REQUIRED WORK — Omitting all images, set down every line below exactly as it appears.
[DATASET CONTENT Boundary: Start]
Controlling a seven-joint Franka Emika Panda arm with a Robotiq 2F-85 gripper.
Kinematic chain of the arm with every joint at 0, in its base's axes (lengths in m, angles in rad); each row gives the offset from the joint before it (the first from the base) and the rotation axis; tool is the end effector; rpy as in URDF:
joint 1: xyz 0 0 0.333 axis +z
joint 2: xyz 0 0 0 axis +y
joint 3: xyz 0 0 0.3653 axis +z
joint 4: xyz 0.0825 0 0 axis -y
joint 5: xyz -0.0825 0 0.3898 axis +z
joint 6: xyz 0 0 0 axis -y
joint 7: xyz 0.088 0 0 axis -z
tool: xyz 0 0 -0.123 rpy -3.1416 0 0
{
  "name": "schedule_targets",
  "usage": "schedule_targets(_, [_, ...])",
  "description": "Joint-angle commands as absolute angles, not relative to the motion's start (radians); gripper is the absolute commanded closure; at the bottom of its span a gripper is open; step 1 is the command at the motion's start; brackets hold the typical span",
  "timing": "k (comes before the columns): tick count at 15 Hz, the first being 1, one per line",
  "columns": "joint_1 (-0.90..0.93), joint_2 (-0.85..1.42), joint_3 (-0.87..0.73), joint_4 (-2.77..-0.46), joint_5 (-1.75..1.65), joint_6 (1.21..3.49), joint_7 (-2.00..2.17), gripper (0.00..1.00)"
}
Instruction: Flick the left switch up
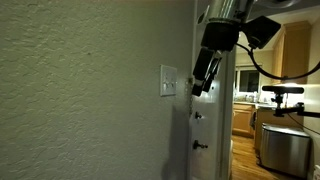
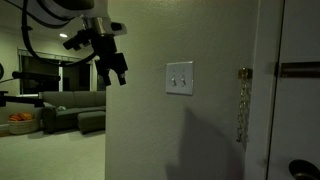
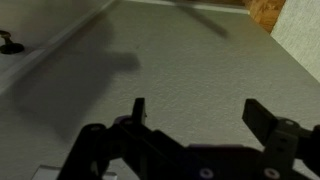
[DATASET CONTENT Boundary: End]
EXERCISE RESPONSE —
Controlling a seven-joint Franka Emika Panda arm with a Robotiq 2F-85 gripper.
Kinematic chain of the arm with every joint at 0, in its base's axes (lengths in m, angles in rad); each row gives the offset from the joint before it (the first from the base) and the rotation axis; tool is the end effector; rpy as in URDF:
joint 1: xyz 0 0 0.333 axis +z
joint 2: xyz 0 0 0 axis +y
joint 3: xyz 0 0 0.3653 axis +z
joint 4: xyz 0.0825 0 0 axis -y
joint 5: xyz -0.0825 0 0.3898 axis +z
joint 6: xyz 0 0 0 axis -y
joint 7: xyz 0.088 0 0 axis -z
tool: xyz 0 0 -0.123 rpy -3.1416 0 0
{
  "name": "schedule_targets",
  "usage": "schedule_targets(_, [_, ...])",
  "description": "Joint-angle commands as absolute angles, not relative to the motion's start (radians); gripper is the absolute commanded closure; at the bottom of its span a gripper is open; step 1 is the command at the motion's start; brackets hold the typical span",
  "timing": "k (comes before the columns): tick count at 15 Hz, the first being 1, one per line",
  "columns": "joint_1 (-0.90..0.93), joint_2 (-0.85..1.42), joint_3 (-0.87..0.73), joint_4 (-2.77..-0.46), joint_5 (-1.75..1.65), joint_6 (1.21..3.49), joint_7 (-2.00..2.17), gripper (0.00..1.00)"
}
Instruction: Flick the left switch up

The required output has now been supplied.